In "The Succulent Euphorbiaceae" by White, Dyer & Sloane we find a picture of a plant from the surroundings of Van Rhijnsdorp at the Knersvlakte. This plant shows a great resemblance with Euphorbia ferox. The Knersvlakte however is more than 500 km away from the distribution-area mentioned above. Unfortunately there is no other information about this finding. It does point out though that there is still a lot to explore in this immens land.

Subspecies or variety?

Recently G. Marx placed Euphorbia valida as a subspecies under Euphorbia meloformis and also Euphorbia symmetrica became a subspecies under Euphorbia obesa. These species are closely related and for an outsider its very difficult to distinguish them. There are differences though.
Perhaps the same can be done for the species under discussion here. Even better would be to place them as a variety instead of a subspecies because at many places intermediate populations can be found. A definite population consists of a collection of variable forms. The difference between populations is the frequency of the appearance in which these forms do occur. So can it be be that two individuals of two different populations look very similar and also, two plants of the same population can look very different. However when you are looking at the whole population, you can see the difference of the population with another one. When these mixed populations do appear also in the two forms of Euphorbia pulvinata in the North and with the lesser spined form of Euphorbia ferox in the East, then these two can be added to the complex, in my view best as varieties. Euphorbia aggregata with its several varieties would thus give a better reflection of the situation in nature.


Euphorbia Pulvinata is, like mentioned before, a plant that grows on hills. With a little imagination she even could be called an alpine-plant. Another reason for this is that she sometimes grows in areas with a lot of rain, up to 1000 mm per year, and even with snow sometimes. Herefor she can be very easily grown in culture.
This also applies to the other species, though less. They do need a lot of light though to keep their compact growth-form. I myself grow especially E. Pulvinata in summer outside and until now that gets me very beautiful plants. In winter however some plants started to rot a little, perhaps I should keep them outside also in winter, who can tell?
It just remains a fact that a beautiful compact plant of these species provide us with a magnificent view, unfortunately these plants ara seldom found in our collections.

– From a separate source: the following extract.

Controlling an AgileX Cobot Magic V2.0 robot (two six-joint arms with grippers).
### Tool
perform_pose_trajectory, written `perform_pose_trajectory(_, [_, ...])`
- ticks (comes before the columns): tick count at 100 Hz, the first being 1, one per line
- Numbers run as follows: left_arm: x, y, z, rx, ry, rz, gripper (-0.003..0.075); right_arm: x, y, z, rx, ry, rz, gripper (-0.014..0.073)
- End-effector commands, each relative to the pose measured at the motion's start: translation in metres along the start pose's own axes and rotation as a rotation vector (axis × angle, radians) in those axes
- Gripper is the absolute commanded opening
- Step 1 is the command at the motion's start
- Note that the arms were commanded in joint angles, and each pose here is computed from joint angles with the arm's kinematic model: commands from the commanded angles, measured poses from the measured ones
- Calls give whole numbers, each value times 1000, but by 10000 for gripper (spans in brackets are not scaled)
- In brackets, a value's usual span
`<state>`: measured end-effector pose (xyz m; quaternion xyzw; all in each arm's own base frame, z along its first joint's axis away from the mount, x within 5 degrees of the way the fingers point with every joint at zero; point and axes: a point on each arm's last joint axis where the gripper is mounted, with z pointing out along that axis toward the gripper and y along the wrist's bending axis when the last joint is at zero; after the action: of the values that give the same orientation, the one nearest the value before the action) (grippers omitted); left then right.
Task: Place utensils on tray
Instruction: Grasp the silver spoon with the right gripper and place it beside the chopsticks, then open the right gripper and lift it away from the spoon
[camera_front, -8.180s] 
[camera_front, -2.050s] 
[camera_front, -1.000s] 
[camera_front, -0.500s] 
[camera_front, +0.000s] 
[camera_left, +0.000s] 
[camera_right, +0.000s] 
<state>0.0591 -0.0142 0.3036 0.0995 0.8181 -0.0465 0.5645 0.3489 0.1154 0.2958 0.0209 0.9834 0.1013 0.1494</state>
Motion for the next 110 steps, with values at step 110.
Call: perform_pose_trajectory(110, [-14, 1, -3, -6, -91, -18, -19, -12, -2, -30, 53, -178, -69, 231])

White, A., Dyer, R. A., Sloane, B. L., (1941), The Succulent Euphorbiceae (Southern Africa) 2 Vols.
Fourie, S. P., An Introduction to the Succulent Euphorbias of the Transvaal, part 3, The Euphorbia Journal, Vol. 6, p. 113 - p– 125.
Hargreaves, B. J., The Other Spurges of Lesotho, The Euphorbia Journal, Volume 8, p. 126 – p. 132.
Marx, G., The Succulent Euphorbias of the Southeastern Cape Province, The Euphorbia Journal, Volume 8, p. 74 – p. 102, part 1.